Assignment
The response should contain only the line with "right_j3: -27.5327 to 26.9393" and every line after it to the end of the listing below, duplicated exactly; no picture belongs in it.

Data under study
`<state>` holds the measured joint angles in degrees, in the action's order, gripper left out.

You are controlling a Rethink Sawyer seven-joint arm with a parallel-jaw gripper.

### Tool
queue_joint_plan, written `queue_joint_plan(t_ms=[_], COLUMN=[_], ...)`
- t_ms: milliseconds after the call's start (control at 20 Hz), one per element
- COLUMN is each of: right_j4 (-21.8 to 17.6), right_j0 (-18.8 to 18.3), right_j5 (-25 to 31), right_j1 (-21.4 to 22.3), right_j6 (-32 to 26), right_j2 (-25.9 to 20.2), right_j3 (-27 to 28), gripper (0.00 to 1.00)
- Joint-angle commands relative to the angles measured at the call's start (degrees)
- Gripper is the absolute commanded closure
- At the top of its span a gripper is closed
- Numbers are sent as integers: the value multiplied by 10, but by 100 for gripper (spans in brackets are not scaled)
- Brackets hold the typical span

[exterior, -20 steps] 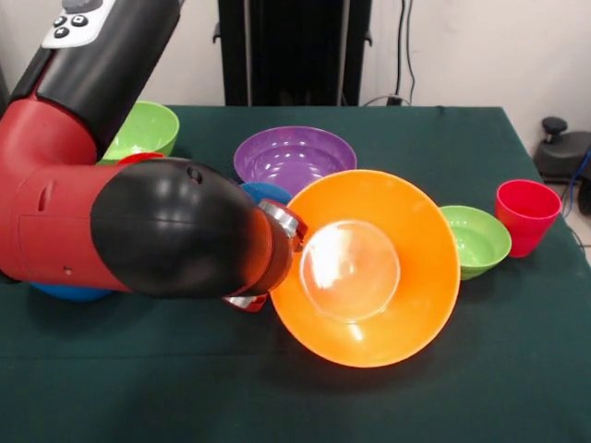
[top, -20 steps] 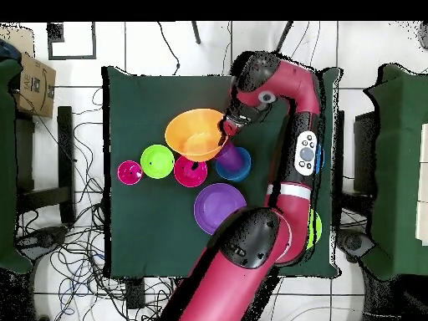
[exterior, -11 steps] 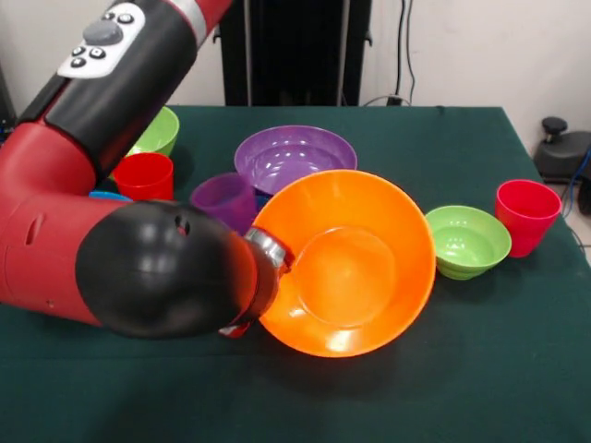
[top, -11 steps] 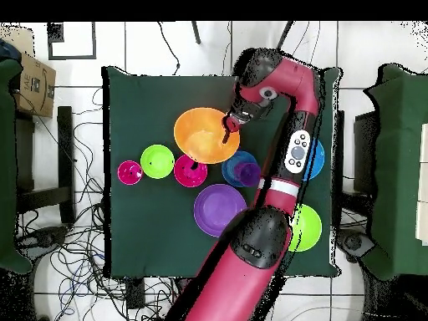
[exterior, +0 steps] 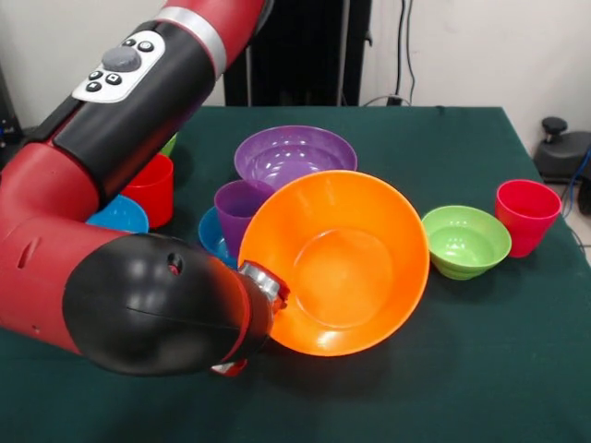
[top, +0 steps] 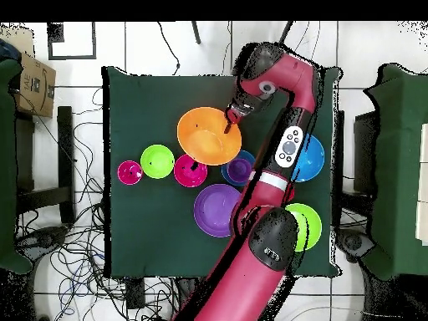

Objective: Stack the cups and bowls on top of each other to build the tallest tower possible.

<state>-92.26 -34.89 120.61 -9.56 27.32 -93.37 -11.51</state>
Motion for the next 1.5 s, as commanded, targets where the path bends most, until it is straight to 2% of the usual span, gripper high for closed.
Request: queue_joint_plan(t_ms=[50, 700, 900, 1150, 1500], right_j4=[-170, -253, -260, -260, -286], right_j0=[5, -3, -8, -18, -21], right_j5=[-195, -204, -207, -180, -158], right_j1=[-58, -66, -68, -66, -66], right_j6=[-211, -211, -200, -180, -177], right_j2=[-93, -164, -175, -199, -225], right_j3=[30, 30, 28, 31, 34], gripper=[0, 0, 0, 0, 0])
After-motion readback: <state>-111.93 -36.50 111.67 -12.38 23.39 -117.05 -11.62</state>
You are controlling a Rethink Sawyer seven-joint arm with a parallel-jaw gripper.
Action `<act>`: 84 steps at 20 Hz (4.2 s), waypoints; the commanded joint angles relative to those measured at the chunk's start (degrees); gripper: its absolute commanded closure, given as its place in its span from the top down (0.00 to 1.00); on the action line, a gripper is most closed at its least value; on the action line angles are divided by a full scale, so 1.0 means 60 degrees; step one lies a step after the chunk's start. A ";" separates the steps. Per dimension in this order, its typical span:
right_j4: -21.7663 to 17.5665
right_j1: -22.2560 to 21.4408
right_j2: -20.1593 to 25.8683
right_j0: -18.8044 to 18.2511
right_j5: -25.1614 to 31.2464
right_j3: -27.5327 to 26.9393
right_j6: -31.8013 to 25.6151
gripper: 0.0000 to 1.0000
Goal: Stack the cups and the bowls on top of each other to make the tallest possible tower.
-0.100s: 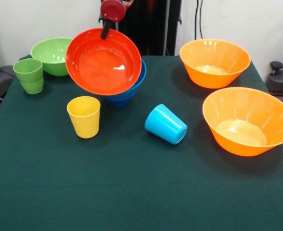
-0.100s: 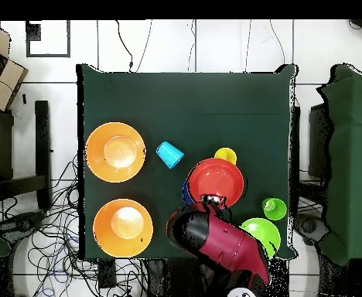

Your response
right_j3: -27.5327 to 26.9393
right_j6: -31.8013 to 25.6151
gripper: 0.0000 to 1.0000
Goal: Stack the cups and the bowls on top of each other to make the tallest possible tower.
-0.100s: 
-0.100s: 

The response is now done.